See also Critical Results - Detailed Proposal

6. Support & Resources

<List groups that have expressed support for the proposal and resources that would be available to accomplish the tasks listed above.>

  • Support from Dr. Nabile Safdar (Emory)
  • Check with Paul Nagy (JHU), Harry Solomon (OHSU), Peter Kuzmak?, Ewout Kramer? (concrete FHIR use case?), XDS-I People (Epic, Life Image, DICOMGrid, Merge, Cloverleaf, Cerner)
  • Folks from other sites that are in discussions to collaborate with Penn in this effort (TJUH, Emory, Geisinger, Hershey, etc.)
  • Some companies are good at the urgent critical in-house.
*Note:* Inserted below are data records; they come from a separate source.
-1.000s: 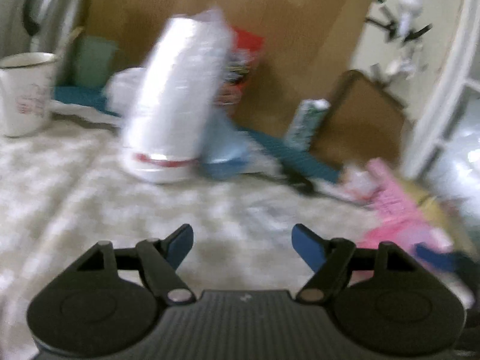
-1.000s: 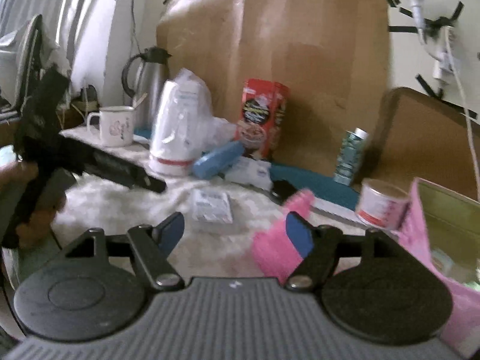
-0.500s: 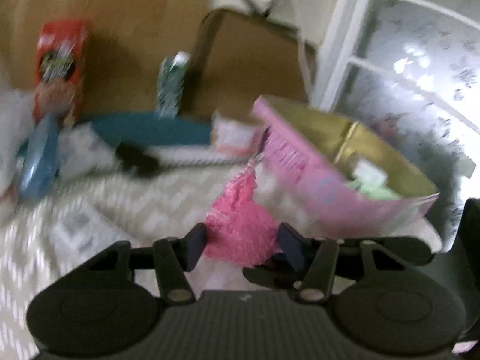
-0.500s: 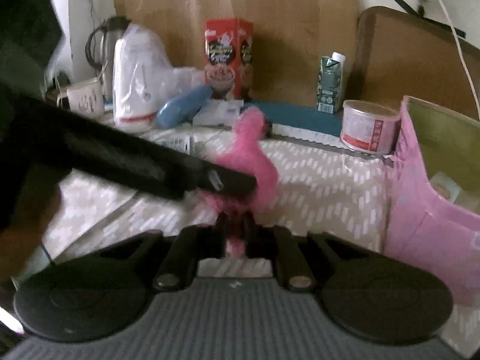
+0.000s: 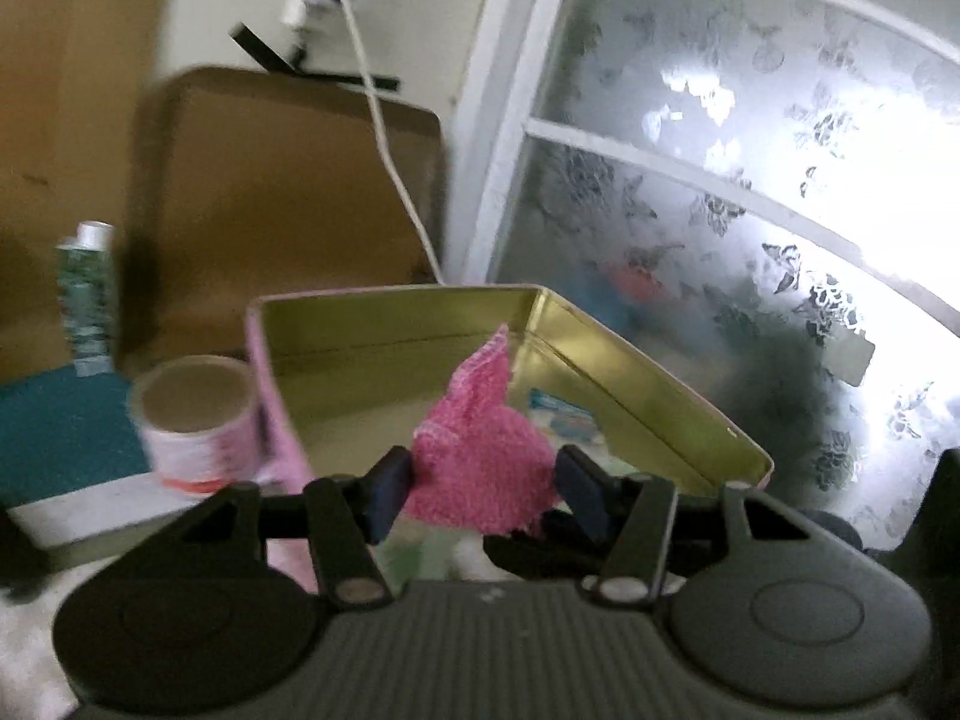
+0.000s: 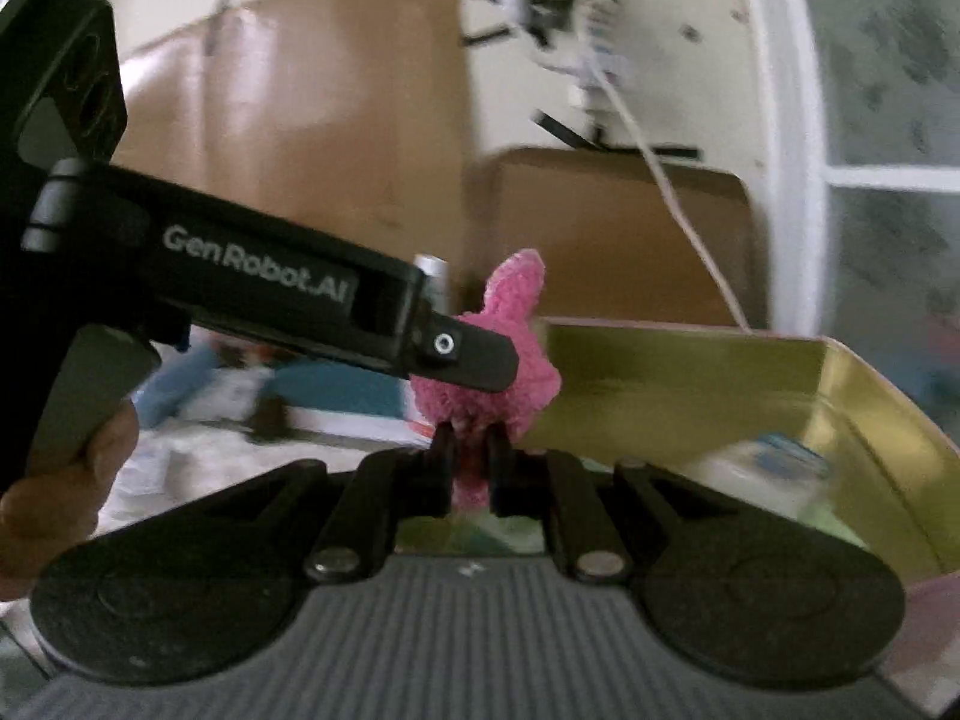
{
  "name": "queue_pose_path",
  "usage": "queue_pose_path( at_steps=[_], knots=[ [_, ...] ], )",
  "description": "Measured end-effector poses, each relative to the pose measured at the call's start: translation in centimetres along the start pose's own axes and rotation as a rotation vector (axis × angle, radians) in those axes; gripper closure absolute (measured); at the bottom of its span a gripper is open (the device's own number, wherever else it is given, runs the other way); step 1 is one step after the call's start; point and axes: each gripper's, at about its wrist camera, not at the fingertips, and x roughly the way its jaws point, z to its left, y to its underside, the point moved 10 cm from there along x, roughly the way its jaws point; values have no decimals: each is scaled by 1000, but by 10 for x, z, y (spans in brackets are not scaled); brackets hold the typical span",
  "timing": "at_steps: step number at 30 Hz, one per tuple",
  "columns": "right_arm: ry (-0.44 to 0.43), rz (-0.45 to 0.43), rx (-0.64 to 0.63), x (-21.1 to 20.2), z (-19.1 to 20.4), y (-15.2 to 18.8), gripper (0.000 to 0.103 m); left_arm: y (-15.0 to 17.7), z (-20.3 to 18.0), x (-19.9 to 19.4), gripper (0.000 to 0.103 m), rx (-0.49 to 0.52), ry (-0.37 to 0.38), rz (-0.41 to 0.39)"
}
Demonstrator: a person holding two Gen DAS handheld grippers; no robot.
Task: Organize soft objects
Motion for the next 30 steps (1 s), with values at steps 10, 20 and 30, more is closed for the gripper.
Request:
queue_pose_path(
  at_steps=[10, 20, 30],
  knots=[
    [352, 159, -244, 30, -100, 0, 50, -6, -3, 41, 20, -70, -84, 47],
    [254, -199, 4, -31, -79, -32, 46, -4, 5, -38, 21, -22, -104, -110],
    [-66, -326, -21, -35, 35, -88, 38, 74, 118, -175, 10, -47, -407, -207]
  ],
)
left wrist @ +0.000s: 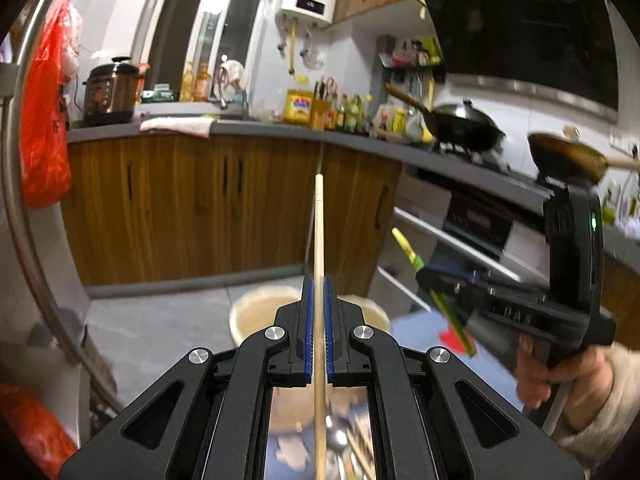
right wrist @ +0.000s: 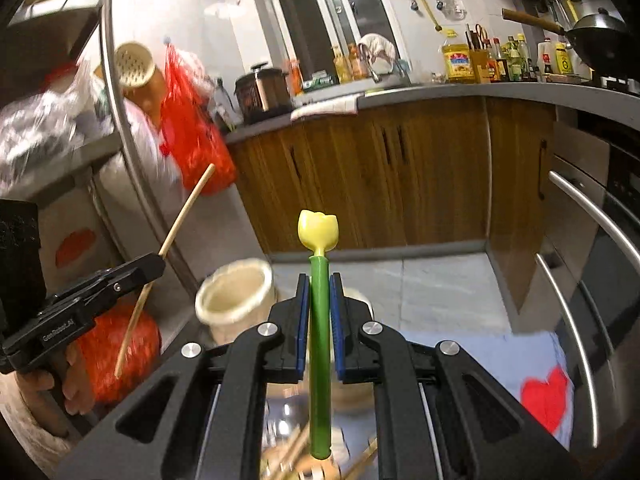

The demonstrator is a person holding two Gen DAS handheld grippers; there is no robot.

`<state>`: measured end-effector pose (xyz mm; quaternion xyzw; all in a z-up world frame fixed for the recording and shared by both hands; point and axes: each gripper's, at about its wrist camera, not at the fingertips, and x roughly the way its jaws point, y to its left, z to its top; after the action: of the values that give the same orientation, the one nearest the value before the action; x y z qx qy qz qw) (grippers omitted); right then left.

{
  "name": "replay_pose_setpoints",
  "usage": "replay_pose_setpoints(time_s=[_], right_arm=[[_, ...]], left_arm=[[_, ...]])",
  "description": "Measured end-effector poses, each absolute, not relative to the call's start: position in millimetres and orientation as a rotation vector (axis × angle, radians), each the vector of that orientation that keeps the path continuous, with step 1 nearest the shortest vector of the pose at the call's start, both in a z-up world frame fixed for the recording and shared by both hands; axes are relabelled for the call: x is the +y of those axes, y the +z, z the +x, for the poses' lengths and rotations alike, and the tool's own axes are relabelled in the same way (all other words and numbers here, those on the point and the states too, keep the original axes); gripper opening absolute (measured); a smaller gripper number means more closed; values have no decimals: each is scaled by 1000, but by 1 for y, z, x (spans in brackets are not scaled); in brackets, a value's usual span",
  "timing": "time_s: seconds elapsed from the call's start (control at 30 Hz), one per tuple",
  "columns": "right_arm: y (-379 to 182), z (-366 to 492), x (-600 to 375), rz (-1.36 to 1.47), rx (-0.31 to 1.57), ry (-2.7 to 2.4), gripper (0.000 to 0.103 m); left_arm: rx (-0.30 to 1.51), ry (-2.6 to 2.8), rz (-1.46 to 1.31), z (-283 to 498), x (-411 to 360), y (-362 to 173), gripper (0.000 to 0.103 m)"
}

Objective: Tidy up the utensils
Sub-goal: 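Lift and carry the green utensil with the right tool while the left tool carries the chopstick to the holder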

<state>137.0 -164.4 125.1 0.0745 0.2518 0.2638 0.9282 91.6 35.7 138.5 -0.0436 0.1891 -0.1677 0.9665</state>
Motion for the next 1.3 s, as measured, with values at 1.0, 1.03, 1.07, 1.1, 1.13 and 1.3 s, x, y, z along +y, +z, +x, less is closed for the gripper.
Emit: replay_pose_setpoints(time_s=[1.0, 1.03, 1.07, 1.1, 1.13, 1.3], right_arm=[[70, 199, -137, 171, 428, 552, 10], [70, 197, -139, 175, 437, 561, 10], [69, 194, -142, 181, 447, 567, 10], [69, 192, -144, 185, 455, 571, 10], [67, 190, -146, 195, 467, 579, 10], [64, 182, -149, 211, 525, 600, 10]], left_arm=[[330, -243, -117, 166, 48, 98, 5], [338, -246, -124, 164, 50, 97, 5], [347, -250, -130, 161, 52, 96, 5], [356, -250, -137, 158, 54, 94, 5], [358, -247, -140, 155, 55, 94, 5], [391, -231, -95, 141, 51, 89, 5]])
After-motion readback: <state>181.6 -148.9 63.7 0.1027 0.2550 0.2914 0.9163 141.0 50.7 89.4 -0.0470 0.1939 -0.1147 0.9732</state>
Still a gap for the cross-site, longer term followup.
  • JACR Article (Larsen, Kahn, et al 2014) - check RadReports.org for http://www.jacr.org/article/S1546-1440(13)00840-5/pdf
  • Might be national metrics/MACRA that would be interested in helping us succeed at this. Gap today on knowing the denominator.

7. Risks

  • Patient Identification
    • When doing this within a particular hospital or health system, there may occasionally be the issue of correctly identifying the patient (i.e., different hospitals may use different MRNs within the same system) but it is fairly easily correctable because the data is often shared.
  • Cross-facility information sharing
    • The biggest technical (and actually, also political) risks boil down to sharing information between facilities. However, this profile would require sharing data--correctly and securely--between facilities. While the patient’s medical record belongs to him or her, sharing patient information to enable care delivery elsewhere likely goes against the financial mission of a healthcare facility. As a result, there may be some political resistance that is met in the development of this profile. However, facilitating completion of follow-up, even at another facility, is the best thing for the patient and should be the overarching goal.
    • Communication and database management will be important technical details

8. Open Issues

<Point out any key issues or design problems. This will be helpful for estimating the amount of work and demonstrates thought has already gone into the candidate profile.>

  • Consider potential issues around self-referral, need to have the referring physician properly engaged
  • When does the nag-a-gram start working (e.g. for 6mo followup, does it start at 5mo or 6mo+1day)
  • How far does it escalate?
  • Ask Radiologists where they consider their responsibility ended; is it the same as the referring?
  • How does all this work in the more distributed arenas, e.g. where does the nag list live and how do you add/remove from it remotely
  • Will orders be "accepted" from "outside"?
  • Do we send the "proposed order" for someone else to place? Do we send the recommendation?
  • Do we have to use a central repository where things get pushed to and participants have to pull from there (to keep IP Sec happy)?

9. Tech Cmte Evaluation

<The technical committee will use this area to record details of the effort estimation, etc.>

Effort Evaluation (as a % of Tech Cmte Bandwidth):

  • 35% (due to open technology question)
  • Small transaction count, but what tech do we use?

Candidate Editor: Steve Langer/Tessa Cook Mentor: Kevin?